▸ **Directions**
Under this task are some entries; return every one of them exactly.

▸ **Data listing**

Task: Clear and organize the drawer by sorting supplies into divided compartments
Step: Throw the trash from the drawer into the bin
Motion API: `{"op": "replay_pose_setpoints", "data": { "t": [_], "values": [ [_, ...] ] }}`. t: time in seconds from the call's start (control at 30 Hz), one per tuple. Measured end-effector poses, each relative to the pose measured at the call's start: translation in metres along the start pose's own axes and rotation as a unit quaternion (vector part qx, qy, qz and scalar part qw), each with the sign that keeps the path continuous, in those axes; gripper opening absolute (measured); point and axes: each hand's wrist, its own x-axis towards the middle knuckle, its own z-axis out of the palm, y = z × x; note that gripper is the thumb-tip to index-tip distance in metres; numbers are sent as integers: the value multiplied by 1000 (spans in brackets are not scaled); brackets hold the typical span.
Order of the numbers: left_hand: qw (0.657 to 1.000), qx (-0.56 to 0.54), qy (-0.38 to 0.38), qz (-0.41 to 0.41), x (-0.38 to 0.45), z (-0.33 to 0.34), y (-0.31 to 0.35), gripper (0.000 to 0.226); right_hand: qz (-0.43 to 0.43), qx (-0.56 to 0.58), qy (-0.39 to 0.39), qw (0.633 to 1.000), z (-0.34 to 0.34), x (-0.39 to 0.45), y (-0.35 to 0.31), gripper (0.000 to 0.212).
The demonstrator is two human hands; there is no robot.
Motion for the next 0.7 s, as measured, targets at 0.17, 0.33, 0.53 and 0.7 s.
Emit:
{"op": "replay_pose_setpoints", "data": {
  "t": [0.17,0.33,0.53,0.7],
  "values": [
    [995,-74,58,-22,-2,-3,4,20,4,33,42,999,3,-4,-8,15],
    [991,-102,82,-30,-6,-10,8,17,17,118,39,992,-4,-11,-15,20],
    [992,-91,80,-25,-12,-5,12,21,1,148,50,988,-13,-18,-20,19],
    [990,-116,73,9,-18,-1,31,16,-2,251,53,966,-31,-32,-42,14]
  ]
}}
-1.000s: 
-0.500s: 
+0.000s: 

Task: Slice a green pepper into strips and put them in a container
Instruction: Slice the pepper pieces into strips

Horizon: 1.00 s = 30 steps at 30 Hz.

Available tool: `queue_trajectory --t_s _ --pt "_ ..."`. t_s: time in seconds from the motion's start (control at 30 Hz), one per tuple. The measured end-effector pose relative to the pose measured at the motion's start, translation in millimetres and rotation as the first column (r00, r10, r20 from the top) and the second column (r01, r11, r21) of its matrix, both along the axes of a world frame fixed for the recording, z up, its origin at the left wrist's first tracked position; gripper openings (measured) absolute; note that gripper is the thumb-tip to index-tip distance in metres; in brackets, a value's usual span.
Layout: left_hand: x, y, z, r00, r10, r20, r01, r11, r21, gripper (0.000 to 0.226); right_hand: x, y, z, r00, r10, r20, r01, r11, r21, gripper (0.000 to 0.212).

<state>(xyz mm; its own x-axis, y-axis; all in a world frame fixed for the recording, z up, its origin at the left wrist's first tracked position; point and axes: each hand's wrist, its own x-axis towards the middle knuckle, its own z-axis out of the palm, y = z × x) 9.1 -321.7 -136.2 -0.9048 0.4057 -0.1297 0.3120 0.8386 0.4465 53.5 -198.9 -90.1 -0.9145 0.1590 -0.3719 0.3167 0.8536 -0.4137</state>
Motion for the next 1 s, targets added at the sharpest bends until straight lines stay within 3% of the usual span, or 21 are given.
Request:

▸ **Written reply**
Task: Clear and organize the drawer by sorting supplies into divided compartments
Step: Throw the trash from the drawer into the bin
Motion API: `{"op": "replay_pose_setpoints", "data": { "t": [_], "values": [ [_, ...] ] }}`. t: time in seconds from the call's start (control at 30 Hz), one per tuple. Measured end-effector poses, each relative to the pose measured at the call's start: translation in metres along the start pose's own axes and rotation as a unit quaternion (vector part qx, qy, qz and scalar part qw), each with the sign that keeps the path continuous, in those axes; gripper opening absolute (measured); point and axes: each hand's wrist, its own x-axis towards the middle knuckle, its own z-axis out of the palm, y = z × x; note that gripper is the thumb-tip to index-tip distance in metres; numbers are sent as integers: the value multiplied by 1000 (spans in brackets are not scaled); brackets hold the typical span.
Order of the numbers: left_hand: qw (0.657 to 1.000), qx (-0.56 to 0.54), qy (-0.38 to 0.38), qz (-0.41 to 0.41), x (-0.38 to 0.45), z (-0.33 to 0.34), y (-0.31 to 0.35), gripper (0.000 to 0.226); right_hand: qz (-0.43 to 0.43), qx (-0.56 to 0.58), qy (-0.39 to 0.39), qw (0.633 to 1.000), z (-0.34 to 0.34), x (-0.39 to 0.45), y (-0.35 to 0.31), gripper (0.000 to 0.212).
The demonstrator is two human hands; there is no robot.
Motion for the next 0.7 s, as measured, targets at 0.17, 0.33, 0.53 and 0.7 s.
Emit:
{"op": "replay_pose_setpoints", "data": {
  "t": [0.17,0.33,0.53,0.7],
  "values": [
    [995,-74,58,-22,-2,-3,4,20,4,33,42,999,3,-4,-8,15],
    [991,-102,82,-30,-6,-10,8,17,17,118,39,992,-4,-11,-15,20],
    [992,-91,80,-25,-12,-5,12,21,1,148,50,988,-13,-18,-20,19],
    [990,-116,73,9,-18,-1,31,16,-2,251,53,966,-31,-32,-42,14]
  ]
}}
-1.000s: 
-0.500s: 
+0.000s: 

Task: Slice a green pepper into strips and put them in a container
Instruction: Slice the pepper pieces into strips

Horizon: 1.00 s = 30 steps at 30 Hz.

Available tool: `queue_trajectory --t_s _ --pt "_ ..."`. t_s: time in seconds from the motion's start (control at 30 Hz), one per tuple. The measured end-effector pose relative to the pose measured at the motion's start, translation in millimetres and rotation as the first column (r00, r10, r20 from the top) and the second column (r01, r11, r21) of its matrix, both along the axes of a world frame fixed for the recording, z up, its origin at the left wrist's first tracked position; gripper openings (measured) absolute; note that gripper is the thumb-tip to index-tip distance in metres; in brackets, a value's usual span.
Layout: left_hand: x, y, z, r00, r10, r20, r01, r11, r21, gripper (0.000 to 0.226); right_hand: x, y, z, r00, r10, r20, r01, r11, r21, gripper (0.000 to 0.212).

<state>(xyz mm; its own x-axis, y-axis; all in a world frame fixed for the recording, z up, its origin at the left wrist's first tracked position; point and axes: each hand's wrist, its own x-axis towards the middle knuckle, its own z-axis out of the palm, y = z × x) 9.1 -321.7 -136.2 -0.9048 0.4057 -0.1297 0.3120 0.8386 0.4465 53.5 -198.9 -90.1 -0.9145 0.1590 -0.3719 0.3167 0.8536 -0.4137</state>
Motion for the next 1 s, targets added at the sharpest bends until straight lines stay within 3% of the usual span, or 21 are given.
Request:

This exercise calls for no further output.